As children, we get up and move on without a second thought. We laugh at our scratched knees or bruised egos. Self-doubt has yet to become the young soul’s shadow. Fear of rejection and pain have yet to creep in, and we forge ahead without a care in the world.
Like everything in life, the repetitive cuts and bruises don’t heal if they’re not cared for.
Parents and teachers don’t know how to deal with the pain, so the hurt becomes buried like our own little secret treasure that will become the fiber of our being decades later.
Over time, each fall and disappointment become etched into our brain, and before we know it, we’ve created our own Samskaras—the subtle ego voice that stores these experiences in the subconscious mind. These invisible giants can be as big as the promise of a new day, and we’re left with our fears to deal with. This can be especially difficult for young adults who are seeking a meaningful life.
Fear was young and weak, and as I grew up, it grew with me. Questions arose with experience as to why I chose inaction over action, hate over love, and sorrow over happiness. I was left empty-handed except for an impossible and unfair puzzle left for me to figure out on my own.
The choices I faced forced me to acknowledge and embrace my fear. What I learned was by resisting my fear, it took on a life of its own. I had created my own prison without even knowing it and spent a decade in it. I reminded myself to live with gratitude. Why rattle the cage and awaken my soul when my life is okay?
Signs of a failed marriage could no longer be ignored, and neither could my courage.
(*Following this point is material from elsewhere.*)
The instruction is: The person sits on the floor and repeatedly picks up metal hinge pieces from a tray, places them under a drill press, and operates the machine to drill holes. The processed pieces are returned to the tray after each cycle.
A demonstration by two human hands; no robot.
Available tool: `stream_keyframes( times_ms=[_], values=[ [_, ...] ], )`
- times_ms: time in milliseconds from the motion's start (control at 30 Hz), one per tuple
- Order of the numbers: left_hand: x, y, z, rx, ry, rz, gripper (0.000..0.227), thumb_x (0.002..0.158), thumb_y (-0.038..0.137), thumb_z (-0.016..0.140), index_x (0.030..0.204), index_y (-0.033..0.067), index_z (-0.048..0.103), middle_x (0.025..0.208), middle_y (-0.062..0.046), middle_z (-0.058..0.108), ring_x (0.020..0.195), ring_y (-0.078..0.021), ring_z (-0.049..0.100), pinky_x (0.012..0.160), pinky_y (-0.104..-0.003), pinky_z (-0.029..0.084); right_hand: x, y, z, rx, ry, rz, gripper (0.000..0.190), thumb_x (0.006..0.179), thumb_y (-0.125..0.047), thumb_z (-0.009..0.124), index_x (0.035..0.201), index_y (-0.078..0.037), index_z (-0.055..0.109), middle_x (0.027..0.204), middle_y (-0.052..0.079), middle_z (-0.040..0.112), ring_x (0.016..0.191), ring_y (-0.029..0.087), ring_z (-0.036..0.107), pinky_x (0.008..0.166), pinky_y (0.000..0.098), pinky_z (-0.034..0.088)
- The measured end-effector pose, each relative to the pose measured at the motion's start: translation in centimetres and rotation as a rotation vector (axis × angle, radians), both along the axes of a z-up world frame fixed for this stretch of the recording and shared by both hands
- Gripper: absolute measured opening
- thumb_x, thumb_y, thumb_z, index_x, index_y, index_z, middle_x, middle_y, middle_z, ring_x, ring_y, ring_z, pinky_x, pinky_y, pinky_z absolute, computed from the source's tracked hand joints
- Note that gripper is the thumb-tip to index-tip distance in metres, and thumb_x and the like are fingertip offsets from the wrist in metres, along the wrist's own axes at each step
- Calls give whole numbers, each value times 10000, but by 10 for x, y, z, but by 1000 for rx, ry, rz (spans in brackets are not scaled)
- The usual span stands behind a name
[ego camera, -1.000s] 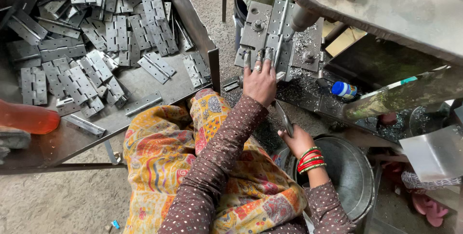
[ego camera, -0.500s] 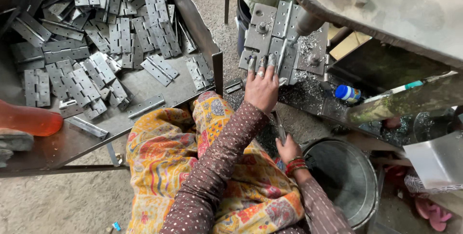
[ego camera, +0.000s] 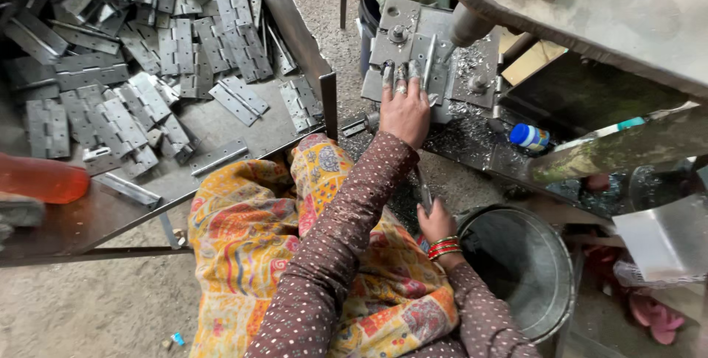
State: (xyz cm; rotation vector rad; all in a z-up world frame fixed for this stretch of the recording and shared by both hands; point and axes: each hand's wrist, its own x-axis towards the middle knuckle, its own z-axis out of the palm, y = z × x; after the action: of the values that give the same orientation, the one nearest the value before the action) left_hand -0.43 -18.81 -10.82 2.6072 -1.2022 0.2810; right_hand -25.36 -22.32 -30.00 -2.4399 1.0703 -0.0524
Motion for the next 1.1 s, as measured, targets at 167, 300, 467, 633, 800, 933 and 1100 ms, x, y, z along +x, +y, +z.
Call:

I decided I didn’t just want to exist any longer. I wanted to live, and to do this, I knew I needed to change—and change required courage.
The process was painful and long, and the mirror became my new despised object in my new, loveless home. Slowly and with time, reflections of hate, hurt, and resentment transformed into images of courage, love, and acceptance. Little by little, I became reacquainted with that same spirit I had owned as a child.
My fear became small enough to fit into the tiny corner it lived in when I was a little girl.
Fear can be looked at in two ways, and how we come to terms with this emotion will have a profound effect on our quality of life. Do we push it aside or embrace it? Is our fear loud, strong, and persuasive, or do we see it as an opportunity to grow? The choice is ours. By embracing our fear and looking at it with reflection and insight, we can recognize what stops us from achieving our dreams. When we embrace our fears instead of giving them power, we become young again, and dreams become possible.
There will always be times fear will show up uninvited. It will creep out of its little corner to say hello to us.
Instead of perceiving fear as a threat, I realize it’s just as much a part of me as courage. I’ve learned the darkness needs light so it can go back to its corner where it belongs.
Time and experience have taught me courage isn’t lost. It’s the same force that quietly told the young fear to go and sit in the corner; only now it’s older, wiser, and stronger.